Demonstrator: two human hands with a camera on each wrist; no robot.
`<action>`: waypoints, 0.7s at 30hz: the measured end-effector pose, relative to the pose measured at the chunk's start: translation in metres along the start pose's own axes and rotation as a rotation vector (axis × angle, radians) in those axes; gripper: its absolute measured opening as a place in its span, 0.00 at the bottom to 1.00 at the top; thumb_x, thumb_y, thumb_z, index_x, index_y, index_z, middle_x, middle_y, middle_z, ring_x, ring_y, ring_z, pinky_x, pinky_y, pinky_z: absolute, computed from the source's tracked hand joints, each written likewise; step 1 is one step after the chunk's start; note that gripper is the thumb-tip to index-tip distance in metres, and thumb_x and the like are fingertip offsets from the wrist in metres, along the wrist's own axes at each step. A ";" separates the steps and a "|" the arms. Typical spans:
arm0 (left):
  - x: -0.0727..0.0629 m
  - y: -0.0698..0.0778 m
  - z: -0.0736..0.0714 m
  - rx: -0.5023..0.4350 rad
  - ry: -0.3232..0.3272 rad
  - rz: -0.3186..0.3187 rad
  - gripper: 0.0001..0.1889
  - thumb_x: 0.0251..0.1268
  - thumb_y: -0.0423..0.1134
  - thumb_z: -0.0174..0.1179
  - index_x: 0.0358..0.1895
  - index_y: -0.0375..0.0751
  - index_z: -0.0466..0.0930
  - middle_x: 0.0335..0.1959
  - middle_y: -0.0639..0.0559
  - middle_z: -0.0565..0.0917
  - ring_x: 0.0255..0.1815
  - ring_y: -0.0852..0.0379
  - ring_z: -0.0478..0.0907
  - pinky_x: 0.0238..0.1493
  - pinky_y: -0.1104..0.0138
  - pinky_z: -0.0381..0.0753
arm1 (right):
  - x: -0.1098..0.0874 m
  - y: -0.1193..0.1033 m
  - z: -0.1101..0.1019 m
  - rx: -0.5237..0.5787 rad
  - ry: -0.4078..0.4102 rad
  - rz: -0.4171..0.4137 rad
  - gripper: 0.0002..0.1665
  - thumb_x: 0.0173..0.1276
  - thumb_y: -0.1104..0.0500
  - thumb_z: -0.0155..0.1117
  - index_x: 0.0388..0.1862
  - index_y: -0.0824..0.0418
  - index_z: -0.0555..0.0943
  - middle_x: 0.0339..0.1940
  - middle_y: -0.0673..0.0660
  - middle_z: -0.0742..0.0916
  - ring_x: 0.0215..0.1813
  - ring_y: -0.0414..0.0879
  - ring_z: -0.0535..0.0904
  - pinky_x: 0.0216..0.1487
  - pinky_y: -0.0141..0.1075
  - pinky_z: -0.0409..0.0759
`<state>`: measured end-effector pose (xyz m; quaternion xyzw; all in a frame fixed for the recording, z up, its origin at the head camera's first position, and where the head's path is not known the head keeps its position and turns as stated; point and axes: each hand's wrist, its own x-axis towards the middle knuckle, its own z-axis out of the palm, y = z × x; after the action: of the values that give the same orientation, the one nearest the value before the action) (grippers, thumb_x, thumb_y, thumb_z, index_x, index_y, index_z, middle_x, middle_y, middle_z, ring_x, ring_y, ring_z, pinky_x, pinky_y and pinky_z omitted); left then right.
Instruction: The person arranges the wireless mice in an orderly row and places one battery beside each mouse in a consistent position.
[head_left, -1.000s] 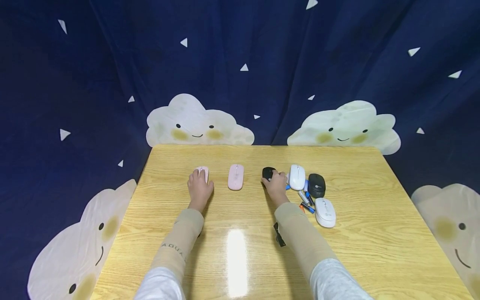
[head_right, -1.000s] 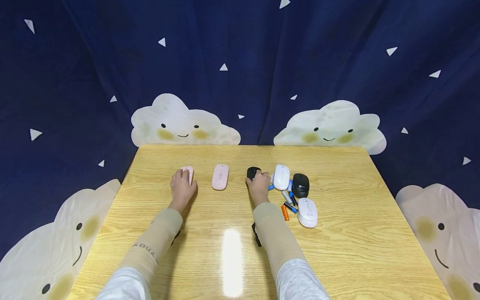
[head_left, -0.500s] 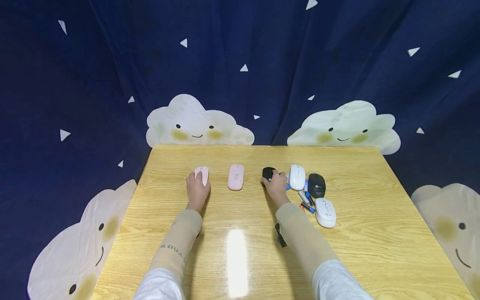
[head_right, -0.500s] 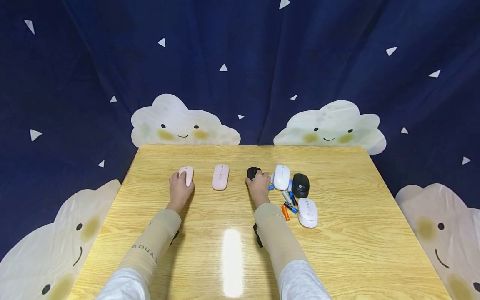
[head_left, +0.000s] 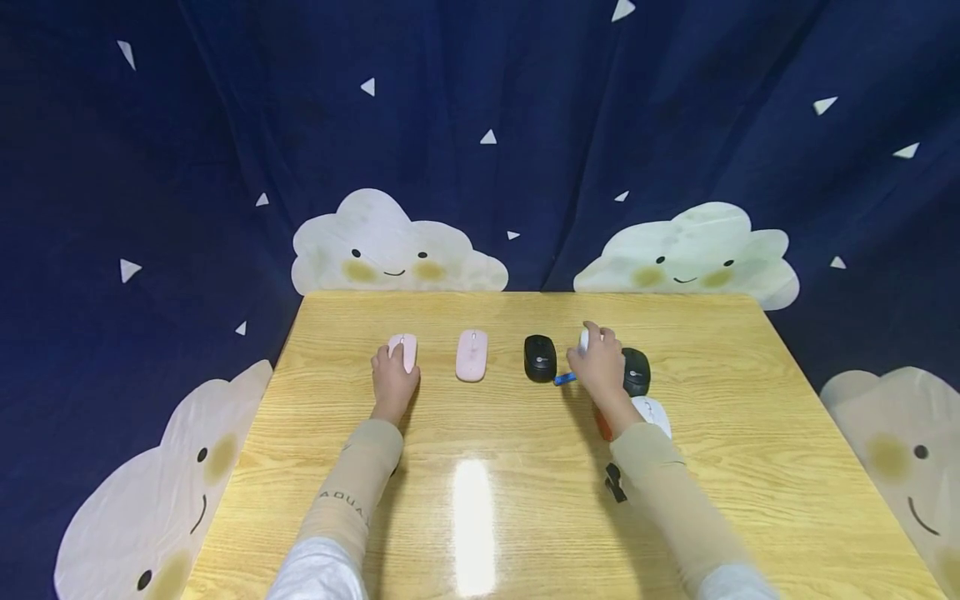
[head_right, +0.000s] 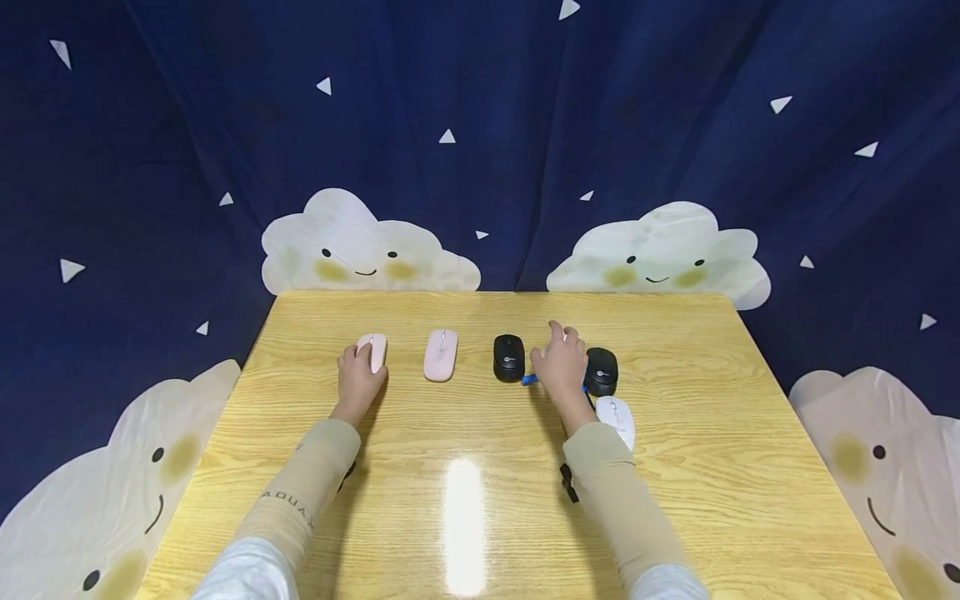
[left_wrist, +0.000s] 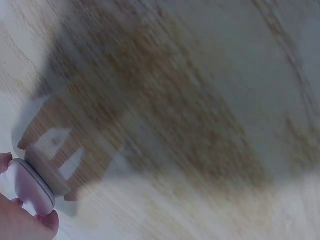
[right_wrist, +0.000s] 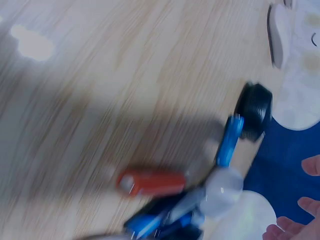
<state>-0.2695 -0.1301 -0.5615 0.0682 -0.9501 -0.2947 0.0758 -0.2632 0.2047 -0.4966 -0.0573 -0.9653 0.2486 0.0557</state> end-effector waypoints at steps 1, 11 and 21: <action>0.000 0.000 -0.001 0.000 -0.007 -0.003 0.27 0.54 0.35 0.58 0.59 0.28 0.67 0.59 0.30 0.64 0.59 0.36 0.59 0.57 0.51 0.66 | -0.003 0.004 -0.005 -0.012 0.002 0.000 0.35 0.61 0.53 0.56 0.66 0.62 0.61 0.62 0.72 0.66 0.59 0.69 0.62 0.54 0.61 0.63; 0.000 0.001 -0.002 -0.002 -0.026 -0.011 0.27 0.55 0.35 0.58 0.60 0.28 0.66 0.59 0.30 0.63 0.60 0.37 0.58 0.58 0.51 0.65 | -0.039 0.052 -0.030 -0.052 -0.050 0.063 0.37 0.60 0.56 0.59 0.65 0.69 0.59 0.60 0.78 0.64 0.59 0.73 0.60 0.54 0.64 0.63; 0.001 0.000 -0.001 0.003 -0.038 -0.022 0.28 0.55 0.36 0.58 0.60 0.29 0.66 0.59 0.30 0.63 0.61 0.37 0.57 0.59 0.51 0.66 | -0.067 0.084 -0.033 -0.045 -0.126 0.219 0.40 0.58 0.56 0.59 0.65 0.71 0.57 0.58 0.81 0.63 0.53 0.76 0.62 0.48 0.62 0.67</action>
<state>-0.2701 -0.1306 -0.5604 0.0729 -0.9510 -0.2954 0.0544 -0.1861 0.2837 -0.5142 -0.1479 -0.9602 0.2346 -0.0339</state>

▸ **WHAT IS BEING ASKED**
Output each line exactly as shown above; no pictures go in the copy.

▸ **THE COMPLETED TASK**
Demonstrator: two human hands with a camera on each wrist; no robot.
`<action>`: waypoints, 0.7s at 30hz: the measured end-effector pose, relative to the pose measured at the chunk's start: translation in metres along the start pose's own axes and rotation as a rotation vector (axis × angle, radians) in those axes; gripper: its absolute measured opening as a place in its span, 0.00 at the bottom to 1.00 at the top; thumb_x, thumb_y, thumb_z, index_x, index_y, index_z, middle_x, middle_y, middle_z, ring_x, ring_y, ring_z, pinky_x, pinky_y, pinky_z: absolute, computed from the source's tracked hand joints, each written likewise; step 1 is one step after the chunk's start; note that gripper is the thumb-tip to index-tip distance in metres, and thumb_x and the like are fingertip offsets from the wrist in metres, along the wrist's own axes at each step. A ";" separates the steps and a "|" the arms. Typical spans:
arm0 (left):
  - x: -0.0727..0.0629 m
  - y: -0.0698..0.0778 m
  - z: -0.0736..0.0714 m
  - rx: -0.5023..0.4350 rad
  - ry: -0.3232..0.3272 rad
  - rz: -0.3186..0.3187 rad
  - gripper: 0.0001..0.1889
  - thumb_x: 0.0251..0.1268
  - thumb_y: -0.0423..0.1134
  - thumb_z: -0.0174..0.1179
  - index_x: 0.0358..0.1895
  - index_y: -0.0375..0.0751
  - index_z: -0.0466..0.0930
  - middle_x: 0.0335..0.1959
  - middle_y: -0.0639..0.0559
  - middle_z: -0.0565..0.0917
  - ring_x: 0.0255..0.1815
  - ring_y: -0.0852..0.0379
  - ring_z: -0.0478..0.0907
  - pinky_x: 0.0238..0.1493
  - pinky_y: -0.1104..0.0138
  - pinky_z: -0.0381..0.0753
arm1 (right):
  - x: -0.1098..0.0874 m
  - y: -0.1193..0.1033 m
  - z: -0.1101..0.1019 m
  - rx: -0.5237..0.5787 rad
  - ry: -0.4078..0.4102 rad
  - rz: -0.4171..0.4137 rad
  - gripper: 0.0002..0.1665
  - thumb_x: 0.0173..0.1276
  - thumb_y: -0.1104..0.0500
  - thumb_z: -0.0155..0.1117
  - index_x: 0.0388..0.1862
  - index_y: -0.0824..0.0418
  - index_z: -0.0555..0.0943
  - middle_x: 0.0339..0.1940
  - middle_y: -0.0673..0.0660
  - middle_z: -0.0742..0.0916
  - ring_x: 0.0215..0.1813
  - ring_y: -0.0414..0.0879
  - ring_z: -0.0535..0.0904
  - pinky_x: 0.0216..0.1487
  - pinky_y: -0.0141..0.1075
  - pinky_z: -0.0409..0.0759
`<state>`: measured end-effector pose (xyz m; quaternion xyzw; all in a frame fixed for the recording, z up, its origin at the head camera's first position, and where the head's path is not known the head keeps its position and turns as stated; point and axes: each hand's wrist, its own x-axis towards the middle knuckle, its own z-axis out of the palm, y = z × x; after the action: of the values that give the same orientation, the one nearest the value before the action) (grippers, thumb_x, thumb_y, thumb_z, index_x, index_y, index_z, middle_x, middle_y, middle_z, ring_x, ring_y, ring_z, pinky_x, pinky_y and pinky_z omitted); left then right.
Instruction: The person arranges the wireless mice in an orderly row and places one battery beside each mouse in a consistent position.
[head_left, -1.000s] 
[head_right, -1.000s] 
[head_left, -0.500s] 
[head_right, -0.500s] 
[head_left, +0.000s] 
[head_right, +0.000s] 
[left_wrist, +0.000s] 
[right_wrist, +0.000s] 
<state>-0.2695 -0.1301 -0.5615 0.0682 -0.9501 -0.2947 0.0758 -0.2632 0.2047 -0.4966 -0.0573 -0.9653 0.2486 0.0557</state> end-effector waypoints at steps 1, 11 and 21: <action>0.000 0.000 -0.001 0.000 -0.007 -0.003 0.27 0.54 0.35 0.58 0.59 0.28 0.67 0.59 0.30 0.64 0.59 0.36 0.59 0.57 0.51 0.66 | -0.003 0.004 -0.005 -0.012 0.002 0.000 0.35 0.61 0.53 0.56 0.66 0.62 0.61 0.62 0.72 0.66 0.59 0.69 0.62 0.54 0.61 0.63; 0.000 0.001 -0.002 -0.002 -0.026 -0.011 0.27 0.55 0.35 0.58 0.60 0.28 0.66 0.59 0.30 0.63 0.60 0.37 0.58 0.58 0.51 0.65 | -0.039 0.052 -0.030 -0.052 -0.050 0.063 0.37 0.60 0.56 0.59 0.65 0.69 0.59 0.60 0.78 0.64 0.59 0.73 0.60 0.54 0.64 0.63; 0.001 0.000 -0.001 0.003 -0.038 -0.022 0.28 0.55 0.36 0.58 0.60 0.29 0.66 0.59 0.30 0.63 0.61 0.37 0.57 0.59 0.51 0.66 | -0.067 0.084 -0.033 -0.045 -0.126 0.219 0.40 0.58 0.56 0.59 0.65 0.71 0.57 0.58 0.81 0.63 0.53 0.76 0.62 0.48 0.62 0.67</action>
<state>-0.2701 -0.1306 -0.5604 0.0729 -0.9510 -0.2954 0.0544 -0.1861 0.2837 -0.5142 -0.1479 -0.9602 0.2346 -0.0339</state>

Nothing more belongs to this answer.